Chronique

Anthony Braxton

Eight Improvisations (Trio) 2014

Anthony Braxton (as, ss, bs), Taylor Ho Bynum (cornet, flh, btp), Bob Bresnan (p)

Label / Distribution : Tubapede

De loin en loin, dans une autre fonction que ses œuvres solistes qui lui permettent de jeter les bases de ses nouvelles approches musicales, Anthony Braxton aime à se confronter à d’autres musiciens sans aller dans le champ de ses systèmes, en revenant à une immédiateté radicale. C’est ce que nous présente le justement nommé Eight Improvisations (Trio) 2014 sur le label Tubapede de Dan Peck, musicien proche du maître. Enregistré au Firehouse 12, ce double album présente une discussion libre et constructive avec deux compagnons de route : l’un est un intime, puisque Taylor Ho Bynum suit Braxton depuis plus de vingt ans maintenant après avoir été son élève à la Wesleyan University. L’autre, Bob Bresnan, est un pianiste renommé de la musique de marge new-yorkaise que l’on a pu entendre dans les modes opératiques Trillium de Braxton ou dans l’Improvisers Orchestra de Karl Berger. C’est la première fois que nous pouvons apprécier ce toucher précieux et cette main droite agile, notamment sur « Six » où il ferraille avec le cornet de Ho Bynum.

Cette rencontre en rappelle une autre, assez ancienne, qui marquait une date importante dans la carrière d’au moins deux tiers de ces musiciens : le Duets (Wesleyan) 2002 que le multianchiste et le cornettiste avaient expérimenté ensemble. Ici, à l’instar de « Two » qui ouvre le double album, la musique est plus brute et ne s’embarrasse pas de rounds d’observation. Il n’y a pas de référence directe à des standards ou des compositions numérotées. Le saxophone est véloce, inventif, et tente de contenir un Ho Bynum qui joue avec toutes les ressources du souffle, même les plus souterraines, et se faufile pour offrir de nouvelles ouvertures à la musique du trio. Dans ce contexte, Bresnan a un véritable rôle d’accompagnateur, sans qu’il soit mineur. Son jeu très atmosphérique est capable de se densifier d’un coup pour renverser la table d’une main gauche autoritaire (« Four », le morceau le plus heurté où Braxton est virevoltant), mais globalement ce sont les deux soufflants qui mènent les débats. Avec une complicité qui ne se dément pas, et constitue la ligne de force de cet album.

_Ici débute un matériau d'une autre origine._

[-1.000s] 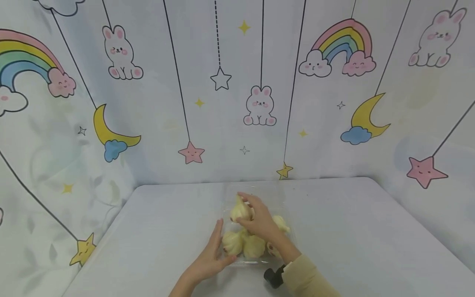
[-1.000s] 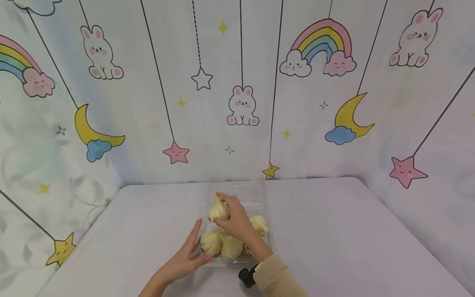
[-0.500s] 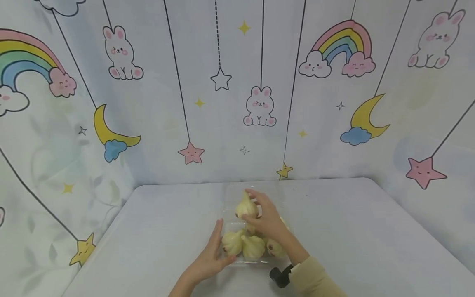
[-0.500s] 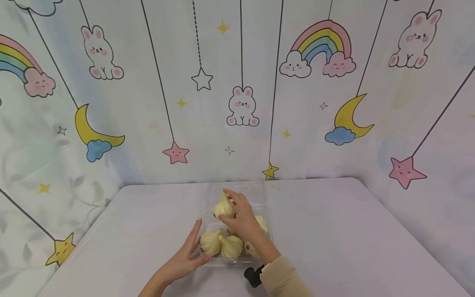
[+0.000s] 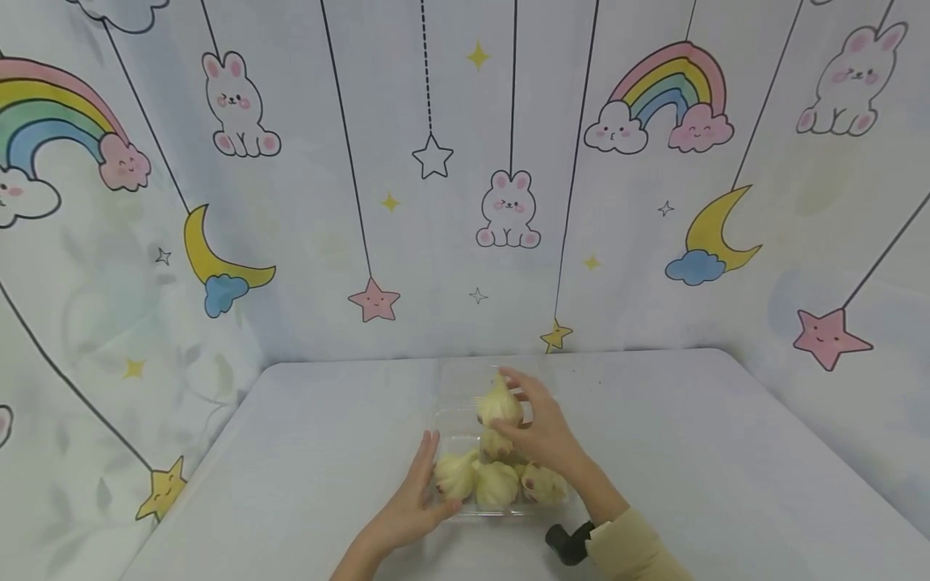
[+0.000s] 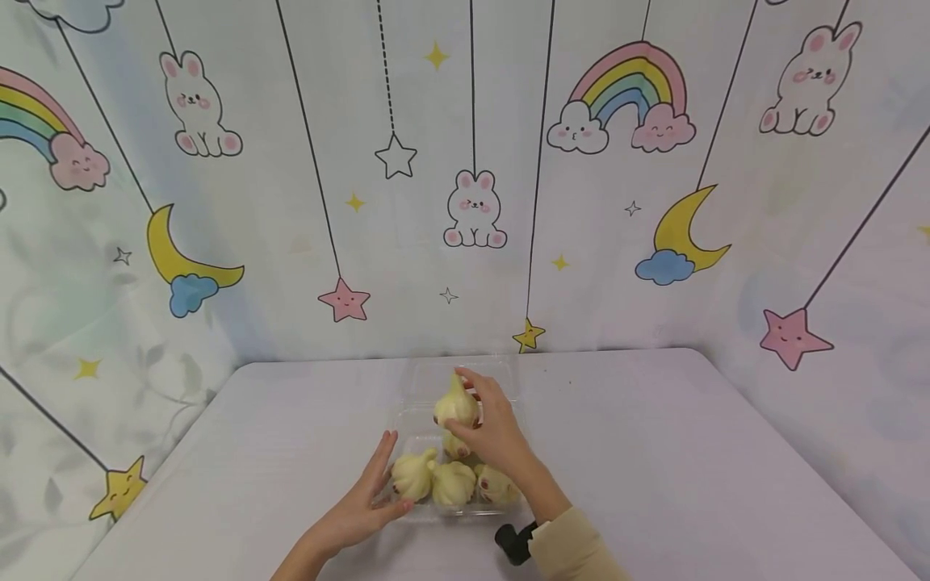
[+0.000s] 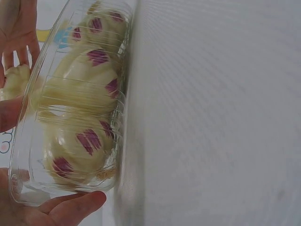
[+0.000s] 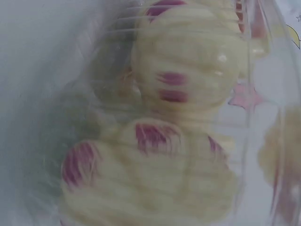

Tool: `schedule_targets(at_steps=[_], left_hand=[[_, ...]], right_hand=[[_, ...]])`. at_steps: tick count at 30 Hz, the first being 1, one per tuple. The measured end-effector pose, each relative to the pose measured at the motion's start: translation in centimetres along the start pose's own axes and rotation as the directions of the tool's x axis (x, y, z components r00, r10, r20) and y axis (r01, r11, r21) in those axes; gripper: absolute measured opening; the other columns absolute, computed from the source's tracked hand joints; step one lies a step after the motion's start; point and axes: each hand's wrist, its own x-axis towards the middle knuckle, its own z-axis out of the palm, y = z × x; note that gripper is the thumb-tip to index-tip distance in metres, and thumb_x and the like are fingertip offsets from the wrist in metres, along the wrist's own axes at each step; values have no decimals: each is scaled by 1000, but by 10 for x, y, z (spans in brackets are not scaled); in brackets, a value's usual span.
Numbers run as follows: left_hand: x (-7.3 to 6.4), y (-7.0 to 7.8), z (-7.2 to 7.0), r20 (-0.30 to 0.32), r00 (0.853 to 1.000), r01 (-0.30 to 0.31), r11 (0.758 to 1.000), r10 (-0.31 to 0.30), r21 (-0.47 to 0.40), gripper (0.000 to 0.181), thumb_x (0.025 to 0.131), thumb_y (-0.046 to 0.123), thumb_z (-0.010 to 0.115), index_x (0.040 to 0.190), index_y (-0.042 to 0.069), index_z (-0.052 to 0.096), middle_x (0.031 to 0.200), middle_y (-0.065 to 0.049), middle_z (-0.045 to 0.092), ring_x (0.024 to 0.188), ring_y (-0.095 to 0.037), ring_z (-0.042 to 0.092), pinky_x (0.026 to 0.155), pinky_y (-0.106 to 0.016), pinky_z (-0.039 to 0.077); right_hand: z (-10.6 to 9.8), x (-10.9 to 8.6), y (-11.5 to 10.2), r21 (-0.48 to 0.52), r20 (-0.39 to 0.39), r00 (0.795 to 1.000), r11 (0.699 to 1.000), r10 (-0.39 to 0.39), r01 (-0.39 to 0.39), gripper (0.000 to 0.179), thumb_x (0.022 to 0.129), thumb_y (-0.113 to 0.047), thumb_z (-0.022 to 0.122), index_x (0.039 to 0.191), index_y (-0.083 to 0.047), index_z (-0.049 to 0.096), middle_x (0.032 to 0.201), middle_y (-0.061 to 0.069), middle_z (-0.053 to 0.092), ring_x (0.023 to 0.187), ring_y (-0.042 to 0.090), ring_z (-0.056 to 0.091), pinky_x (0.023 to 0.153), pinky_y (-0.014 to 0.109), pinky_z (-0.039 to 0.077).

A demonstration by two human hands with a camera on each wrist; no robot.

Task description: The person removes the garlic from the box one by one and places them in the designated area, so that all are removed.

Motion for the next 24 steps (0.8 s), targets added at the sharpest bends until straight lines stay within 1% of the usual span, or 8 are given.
schedule_targets(at_steps=[4,7,14,16,18,20,22,24], left_hand=[[-1,1,0,3,1000,9,1000,-9,-9,93,86,20,63,145,2,-7,144,-31,-18,126,-58,8,93,-64,29],[-1,2,0,3,1000,11,1000,-11,-5,93,86,19,63,145,2,-7,144,-31,-18,126,-58,9,93,-64,29],[1,0,1,1,1000,8,1000,-8,12,93,86,19,63,145,1,-6,144,-31,-17,127,-57,8,94,-63,29],[1,0,1,-2,1000,8,1000,-8,20,93,86,20,63,145,1,-6,145,-31,-16,127,-57,6,94,-64,27],[1,0,1,-9,1000,10,999,-9,30,93,85,20,63,145,1,-5,145,-31,-15,128,-55,4,96,-66,22],[0,1,1,-14,1000,12,999,-11,33,93,85,19,64,145,1,-5,145,-30,-15,129,-54,2,96,-66,20],[0,2,1,-17,1000,13,999,-12,36,93,85,19,64,145,2,-4,145,-30,-14,129,-54,2,97,-67,18],[0,2,1,-18,1000,14,999,-14,38,93,85,18,64,145,3,-5,146,-30,-15,129,-54,3,97,-66,20]], right_hand=[[-6,-2,2,12,3,1000,1000,2,-2,70,75,-13,75,135,-23,42,122,9,48,106,29,51,64,24,53],[-9,-3,4,2,6,1000,1000,3,-3,70,75,-12,76,135,-23,42,122,9,47,106,29,51,64,24,53],[-20,-6,10,-26,-16,1000,1000,2,-2,70,73,-12,77,133,-21,42,121,9,47,106,30,51,64,25,53],[-24,-8,11,-27,-20,1000,1000,8,-9,69,73,-12,77,133,-19,43,121,10,47,106,31,51,64,26,54],[-28,-9,13,-25,-22,1000,1000,12,-12,69,73,-12,77,133,-17,43,121,11,47,106,32,51,63,26,54],[-32,-10,12,-30,-31,999,999,13,-14,68,73,-11,77,132,-15,44,120,12,48,106,32,51,63,25,54],[-35,-11,8,-35,-47,999,999,5,-7,67,73,-7,77,131,-11,44,119,15,49,105,35,52,61,26,54],[-39,-13,0,-37,-67,998,999,-3,1,66,72,-3,76,130,-7,45,117,18,49,104,38,52,60,27,55]])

C’est ce qui concrètement interroge sur l’influence mutuelle qui nourrit cette musique au long cours. Lorsque des musiciens sont aussi pétris des langages de Braxton (et Bresnan en tant que participant à Trillium n’est pas le dernier), il n’est pas possible que ceux-ci ne s’invitent pas. Ce n’est pas seulement lié aux dessins de la pochette qui évoquent les partitions graphiques du saxophoniste, mais un peu partout, parsemées dans la conversation, ce sont des bribes ou de simples articulations qui reviennent. Ainsi « One », dans ce disque où les suites numériques sont éclatées, reprend, entre les soufflants, des structures proches du Diamond Curtain Wall, où Bresnan jouerait le rôle, par son approche diaphane, du générateur de son électronique habituellement utilisé. Ce disque un peu divergent dans les sorties actuelles de Braxton est là pour rappeler qu’outre le fait qu’il est un grand improvisateur, il ne se fige jamais dans une obsession immuable et cartographiée. Un disque rafraîchissant et de haute volée.